Flaky tests
What's a flaky test?
It's a test that sometimes fails, but if you retry it enough times, it passes, eventually.
What are the potential cause for a test to be flaky?
Unclean environment
Label: flaky-test::unclean environment
Description: The environment got dirtied by a previous test. The actual cause is probably not the flaky test here.
Difficulty to reproduce: Moderate. Usually, running the same spec files until the one that's failing reproduces the problem.
Resolution: Fix the previous tests and/or places where the environment is modified, so that it's reset to a pristine test after each test.
Examples:
- Example 1: A migration test might roll-back the database, perform its testing, and then roll-up the database in an inconsistent state, so that following tests might not know about certain columns.
- Example 2: A test modifies data that is used by a following test.
- Example 3: A test for a database query passes in a fresh database, but in a CI/CD pipeline where the database is used to process previous test sequences, the test fails. This likely means that the query itself needs to be updated to work in a non-clean database.
Ordering assertion
Label: flaky-test::ordering assertion
Description: The test is expecting a specific order in the data under test yet the data is in a non-deterministic order.
Difficulty to reproduce: Easy. Usually, running the test locally several times would reproduce the problem.
Resolution: Depending on the problem, you might want to:
- loosen the assertion if the test shouldn't care about ordering but only on the elements
- fix the test by specifying a deterministic ordering
- fix the app code by specifying a deterministic ordering
Examples:
-
Example 1: Without
specifying
ORDER BY
, database will not give deterministic ordering, or data race happening in the tests. - Example 2.
Dataset-specific
Label: flaky-test::dataset-specific
Description: The test assumes the dataset is in a particular (usually limited) state, which might not be true depending on when the test run during the test suite.
Difficulty to reproduce: Moderate, as the amount of data needed to reproduce the issue might be difficult to achieve locally.

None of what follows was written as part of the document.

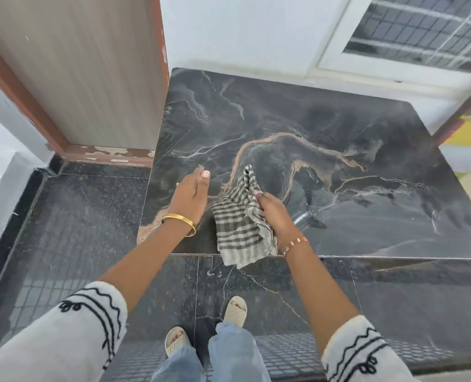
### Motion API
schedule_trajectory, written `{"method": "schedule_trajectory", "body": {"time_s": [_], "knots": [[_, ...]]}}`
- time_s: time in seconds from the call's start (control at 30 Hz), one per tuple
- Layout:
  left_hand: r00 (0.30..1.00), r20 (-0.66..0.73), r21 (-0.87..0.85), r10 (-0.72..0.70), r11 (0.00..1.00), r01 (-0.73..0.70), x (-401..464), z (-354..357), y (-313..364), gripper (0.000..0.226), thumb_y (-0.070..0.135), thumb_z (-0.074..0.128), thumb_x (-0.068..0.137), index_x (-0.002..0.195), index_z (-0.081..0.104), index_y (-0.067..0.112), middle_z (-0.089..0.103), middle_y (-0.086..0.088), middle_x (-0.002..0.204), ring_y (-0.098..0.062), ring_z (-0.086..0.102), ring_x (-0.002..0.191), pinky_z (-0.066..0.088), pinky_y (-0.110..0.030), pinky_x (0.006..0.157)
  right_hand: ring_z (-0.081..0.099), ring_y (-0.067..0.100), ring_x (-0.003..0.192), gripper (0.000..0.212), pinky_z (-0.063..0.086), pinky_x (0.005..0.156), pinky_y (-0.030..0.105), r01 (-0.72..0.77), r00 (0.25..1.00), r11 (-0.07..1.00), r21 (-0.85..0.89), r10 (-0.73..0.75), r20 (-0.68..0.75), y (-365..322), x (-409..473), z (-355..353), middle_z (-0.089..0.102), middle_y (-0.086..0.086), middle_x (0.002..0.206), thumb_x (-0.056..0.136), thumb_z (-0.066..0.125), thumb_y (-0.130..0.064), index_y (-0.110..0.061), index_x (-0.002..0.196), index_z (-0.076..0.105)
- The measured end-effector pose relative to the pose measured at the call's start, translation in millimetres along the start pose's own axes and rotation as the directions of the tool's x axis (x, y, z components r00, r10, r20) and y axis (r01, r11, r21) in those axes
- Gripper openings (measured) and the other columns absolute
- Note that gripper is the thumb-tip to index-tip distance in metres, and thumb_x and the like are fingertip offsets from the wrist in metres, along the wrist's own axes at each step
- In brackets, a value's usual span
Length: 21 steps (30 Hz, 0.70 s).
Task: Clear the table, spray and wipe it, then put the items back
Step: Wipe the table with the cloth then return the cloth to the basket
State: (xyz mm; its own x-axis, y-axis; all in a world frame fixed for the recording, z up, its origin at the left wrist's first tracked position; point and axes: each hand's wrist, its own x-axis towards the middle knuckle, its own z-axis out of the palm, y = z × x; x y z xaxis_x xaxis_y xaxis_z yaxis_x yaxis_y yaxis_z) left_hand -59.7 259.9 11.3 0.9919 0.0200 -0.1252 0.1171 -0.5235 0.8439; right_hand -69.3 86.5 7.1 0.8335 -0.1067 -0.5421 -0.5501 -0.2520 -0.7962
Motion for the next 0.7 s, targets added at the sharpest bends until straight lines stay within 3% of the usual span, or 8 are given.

Resolution: Fix the test to not assume that the dataset is in a particular state, don't hardcode IDs.
Examples:
-
Example 1: The database is recreated when
any table has more than 500 columns. It could pass in the merge request, but fail later in
master
if the order of tests changes. -
Example 2: A test asserts
that trying to find a record with an nonexistent ID returns an error message. The test uses an
hardcoded ID that's supposed to not exist (e.g.
42
). If the test is run early in the test suite, it might pass as not enough records were created before it, but as soon as it would run later in the suite, there could be a record that actually has the ID42
, hence the test would start to fail.
Random input
Label: flaky-test::random input
Description: The test use random values, that sometimes match the expectations, and sometimes not.
Difficulty to reproduce: Easy, as the test can be modified locally to use the "random value" used at the time the test failed
Resolution: Once the problem is reproduced, it should be easy to debug and fix either the test or the app.
Examples:
- Example 1: The test isn't robust enough to handle a specific data, that only appears sporadically since the data input is random.
Unreliable DOM Selector
Label: flaky-test::unreliable dom selector
Description: The DOM selector used in the test is unreliable.
Difficulty to reproduce: Moderate to difficult. Depending on whether the DOM selector is duplicated, or appears after a delay etc. Adding a delay in API or controller could help reproducing the issue.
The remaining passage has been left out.